### What is required
Across the entries below, please work out how many lines contain the string "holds" and give only the number.

### The records
↓

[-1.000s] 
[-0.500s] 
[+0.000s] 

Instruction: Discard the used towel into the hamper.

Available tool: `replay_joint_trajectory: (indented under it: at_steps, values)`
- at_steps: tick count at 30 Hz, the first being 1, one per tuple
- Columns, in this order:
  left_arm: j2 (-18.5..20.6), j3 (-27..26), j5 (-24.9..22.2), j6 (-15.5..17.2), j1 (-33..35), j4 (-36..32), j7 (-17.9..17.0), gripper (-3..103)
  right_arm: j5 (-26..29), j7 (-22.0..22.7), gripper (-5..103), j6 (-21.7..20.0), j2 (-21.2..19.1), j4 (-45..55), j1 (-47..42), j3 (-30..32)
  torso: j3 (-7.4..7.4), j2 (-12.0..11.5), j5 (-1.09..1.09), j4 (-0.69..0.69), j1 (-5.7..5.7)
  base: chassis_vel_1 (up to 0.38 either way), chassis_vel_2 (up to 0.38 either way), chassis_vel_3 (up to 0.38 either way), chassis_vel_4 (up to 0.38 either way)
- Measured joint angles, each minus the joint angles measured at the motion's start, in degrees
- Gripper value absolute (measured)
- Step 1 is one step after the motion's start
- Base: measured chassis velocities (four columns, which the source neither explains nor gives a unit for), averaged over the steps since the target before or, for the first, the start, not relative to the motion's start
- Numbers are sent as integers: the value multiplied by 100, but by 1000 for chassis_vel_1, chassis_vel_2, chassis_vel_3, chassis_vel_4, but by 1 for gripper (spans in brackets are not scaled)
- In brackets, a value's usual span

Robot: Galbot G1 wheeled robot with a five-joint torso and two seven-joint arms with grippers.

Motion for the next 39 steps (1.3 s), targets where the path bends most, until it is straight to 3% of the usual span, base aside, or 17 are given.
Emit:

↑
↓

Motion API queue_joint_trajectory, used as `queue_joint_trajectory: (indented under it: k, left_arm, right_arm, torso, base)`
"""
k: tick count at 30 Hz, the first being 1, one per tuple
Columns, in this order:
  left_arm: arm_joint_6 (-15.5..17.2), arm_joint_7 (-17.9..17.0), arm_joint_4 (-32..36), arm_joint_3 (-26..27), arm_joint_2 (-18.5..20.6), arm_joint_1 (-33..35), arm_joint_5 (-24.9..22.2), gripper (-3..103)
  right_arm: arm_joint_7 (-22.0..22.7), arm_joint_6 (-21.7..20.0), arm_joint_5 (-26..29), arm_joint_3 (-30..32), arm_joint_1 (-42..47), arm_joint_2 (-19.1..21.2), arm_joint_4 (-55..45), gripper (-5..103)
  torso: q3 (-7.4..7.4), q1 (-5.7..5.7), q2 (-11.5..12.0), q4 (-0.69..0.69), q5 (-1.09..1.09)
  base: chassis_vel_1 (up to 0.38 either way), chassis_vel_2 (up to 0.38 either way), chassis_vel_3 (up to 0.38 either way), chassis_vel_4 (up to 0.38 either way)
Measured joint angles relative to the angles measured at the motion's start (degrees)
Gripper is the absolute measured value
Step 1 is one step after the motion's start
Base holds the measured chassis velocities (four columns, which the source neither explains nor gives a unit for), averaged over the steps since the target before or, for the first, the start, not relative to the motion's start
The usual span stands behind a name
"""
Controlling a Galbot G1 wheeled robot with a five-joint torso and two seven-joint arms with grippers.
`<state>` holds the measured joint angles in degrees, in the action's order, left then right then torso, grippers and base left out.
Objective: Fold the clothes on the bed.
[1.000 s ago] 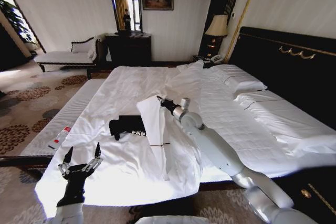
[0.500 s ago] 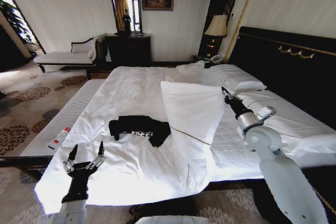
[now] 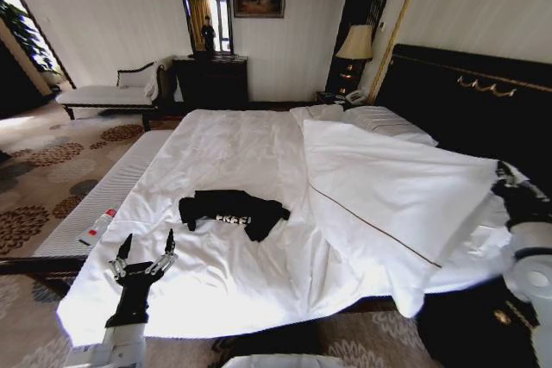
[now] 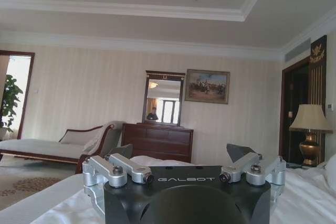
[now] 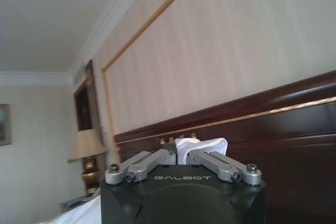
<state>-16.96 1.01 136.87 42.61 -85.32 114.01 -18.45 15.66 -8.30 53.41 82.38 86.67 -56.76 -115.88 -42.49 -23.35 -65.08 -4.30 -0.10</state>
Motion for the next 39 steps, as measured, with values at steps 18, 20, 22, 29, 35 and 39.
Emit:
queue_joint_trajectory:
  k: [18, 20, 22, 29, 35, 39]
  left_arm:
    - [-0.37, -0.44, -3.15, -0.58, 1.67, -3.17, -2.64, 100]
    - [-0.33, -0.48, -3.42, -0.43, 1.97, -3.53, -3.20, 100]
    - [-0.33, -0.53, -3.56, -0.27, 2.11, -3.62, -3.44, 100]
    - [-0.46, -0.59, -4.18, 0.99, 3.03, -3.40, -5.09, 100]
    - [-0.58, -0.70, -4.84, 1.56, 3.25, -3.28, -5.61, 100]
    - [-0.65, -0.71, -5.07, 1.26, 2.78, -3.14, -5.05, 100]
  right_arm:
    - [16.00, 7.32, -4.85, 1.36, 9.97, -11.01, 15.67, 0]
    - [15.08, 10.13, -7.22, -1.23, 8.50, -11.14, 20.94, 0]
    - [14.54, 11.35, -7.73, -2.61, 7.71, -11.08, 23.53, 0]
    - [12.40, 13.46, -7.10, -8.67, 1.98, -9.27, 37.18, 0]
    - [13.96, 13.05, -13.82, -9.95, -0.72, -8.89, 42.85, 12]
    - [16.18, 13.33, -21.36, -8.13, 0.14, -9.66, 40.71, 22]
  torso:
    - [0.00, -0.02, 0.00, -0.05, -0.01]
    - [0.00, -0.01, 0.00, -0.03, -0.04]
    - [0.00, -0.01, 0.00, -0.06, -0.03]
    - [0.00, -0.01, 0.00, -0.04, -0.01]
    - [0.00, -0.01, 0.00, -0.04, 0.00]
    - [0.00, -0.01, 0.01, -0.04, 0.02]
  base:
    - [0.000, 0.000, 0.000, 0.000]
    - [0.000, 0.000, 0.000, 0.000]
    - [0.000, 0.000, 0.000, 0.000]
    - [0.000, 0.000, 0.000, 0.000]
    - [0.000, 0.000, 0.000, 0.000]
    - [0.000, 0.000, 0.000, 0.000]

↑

### Solution to this problem
2